Carlos López Otín, insigne investigador oscense trasplantado en Asturias, catedrático de Bioquímica y Biología Molecular de la Universidad de Oviedo, explica con una reveladora imagen lo que pretende cuando habla en público de su trabajo. Al final de algunas de sus conferencias, proyecta tras de sí una diapositiva de una campesina lanzando «semillas de ciencia» con forma de dobles hélices de ADN a un huerto baldío. Sabe la falta que hace la divulgación científica. Lo sabe porque lo ha visto, porque puede sacar de su propia experiencia por lo menos dos ejemplos descorazonadores de torpeza.
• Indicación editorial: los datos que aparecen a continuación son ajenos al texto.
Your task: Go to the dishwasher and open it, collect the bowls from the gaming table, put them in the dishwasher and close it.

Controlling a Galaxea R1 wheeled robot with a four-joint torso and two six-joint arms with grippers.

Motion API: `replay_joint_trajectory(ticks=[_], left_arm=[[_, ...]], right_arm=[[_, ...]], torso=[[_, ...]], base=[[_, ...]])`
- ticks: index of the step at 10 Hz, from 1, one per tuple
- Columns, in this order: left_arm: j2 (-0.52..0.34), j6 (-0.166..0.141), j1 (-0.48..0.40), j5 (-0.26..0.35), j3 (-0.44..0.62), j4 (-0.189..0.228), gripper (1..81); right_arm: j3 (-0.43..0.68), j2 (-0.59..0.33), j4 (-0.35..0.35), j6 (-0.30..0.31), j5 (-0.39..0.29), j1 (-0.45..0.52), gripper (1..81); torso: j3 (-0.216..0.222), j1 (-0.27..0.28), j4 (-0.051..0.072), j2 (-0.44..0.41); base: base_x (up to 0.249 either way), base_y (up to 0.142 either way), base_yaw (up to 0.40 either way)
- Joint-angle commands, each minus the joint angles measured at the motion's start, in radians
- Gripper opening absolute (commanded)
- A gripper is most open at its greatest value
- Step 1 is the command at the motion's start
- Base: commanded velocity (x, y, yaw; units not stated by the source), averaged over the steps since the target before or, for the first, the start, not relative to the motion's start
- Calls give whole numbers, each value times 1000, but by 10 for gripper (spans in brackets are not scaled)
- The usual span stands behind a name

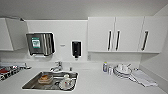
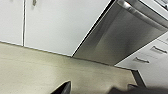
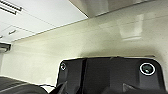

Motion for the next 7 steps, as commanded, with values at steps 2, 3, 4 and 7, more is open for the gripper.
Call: replay_joint_trajectory(ticks=[2,3,4,7], left_arm=[[-135,-236,-25,-235,13,316,811],[-135,-291,-25,-274,-25,348,811],[-130,-328,-25,-308,-63,379,811],[-121,-437,-25,-413,-168,457,811]], right_arm=[[12,-31,16,1,-38,77,811],[12,-34,28,1,-38,80,811],[14,-39,37,1,-36,89,811],[46,-68,62,1,-38,114,811]], torso=[[-101,81,0,-127],[-120,96,0,-151],[-147,113,0,-179],[-213,182,0,-286]], base=[[0,0,0],[0,0,0],[0,0,0],[0,0,0]])
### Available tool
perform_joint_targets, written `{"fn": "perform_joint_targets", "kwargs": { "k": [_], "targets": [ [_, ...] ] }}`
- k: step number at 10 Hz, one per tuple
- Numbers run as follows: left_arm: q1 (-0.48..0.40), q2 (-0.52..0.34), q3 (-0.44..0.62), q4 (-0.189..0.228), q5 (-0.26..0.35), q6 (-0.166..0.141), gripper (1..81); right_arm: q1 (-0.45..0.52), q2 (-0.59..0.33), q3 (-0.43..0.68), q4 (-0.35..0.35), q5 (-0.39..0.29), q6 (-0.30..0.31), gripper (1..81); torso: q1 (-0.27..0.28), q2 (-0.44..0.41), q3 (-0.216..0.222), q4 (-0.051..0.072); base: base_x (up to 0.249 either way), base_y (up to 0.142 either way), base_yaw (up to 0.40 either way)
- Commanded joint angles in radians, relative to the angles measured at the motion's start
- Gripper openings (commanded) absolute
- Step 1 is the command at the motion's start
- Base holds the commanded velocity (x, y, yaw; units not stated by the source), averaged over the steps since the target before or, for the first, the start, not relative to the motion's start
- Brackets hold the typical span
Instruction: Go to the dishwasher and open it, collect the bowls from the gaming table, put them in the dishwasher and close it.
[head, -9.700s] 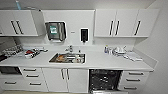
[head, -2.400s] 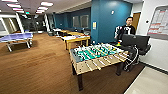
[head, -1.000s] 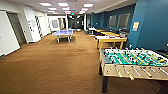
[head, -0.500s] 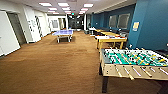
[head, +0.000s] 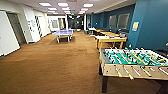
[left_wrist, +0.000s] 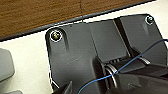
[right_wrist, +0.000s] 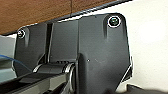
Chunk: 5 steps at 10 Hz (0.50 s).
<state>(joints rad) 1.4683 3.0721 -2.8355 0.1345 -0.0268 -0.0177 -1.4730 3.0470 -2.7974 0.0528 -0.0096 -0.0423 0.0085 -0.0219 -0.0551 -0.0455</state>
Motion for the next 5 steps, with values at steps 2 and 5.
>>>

Lo contó el viernes en Muros de Nalón, donde pronunció una conferencia a sala rebosante y desató la carcajada del auditorio al recordar aquella carta que llegó a su laboratorio, situado en el edificio Severo Ochoa del campus de El Cristo de la Universidad de Oviedo, a pesar del modo en que el remitente había escrito las señas en el sobre, poniendo bajo el destinatario la dirección del modo siguiente: «Edificio Severo 8A».

Por si no bastase esta transformación del apellido del Nobel luarqués en un jeroglífico, en el piso con su letra o en el nombre de un androide de «La Guerra de las galaxias», Otín cuenta otra anécdota epistolar sugestiva. Hubo otra carta que también llegó al departamento de biología molecular aunque iba dirigida al «laboratorio de ideología molecular». Igual habría que leer más.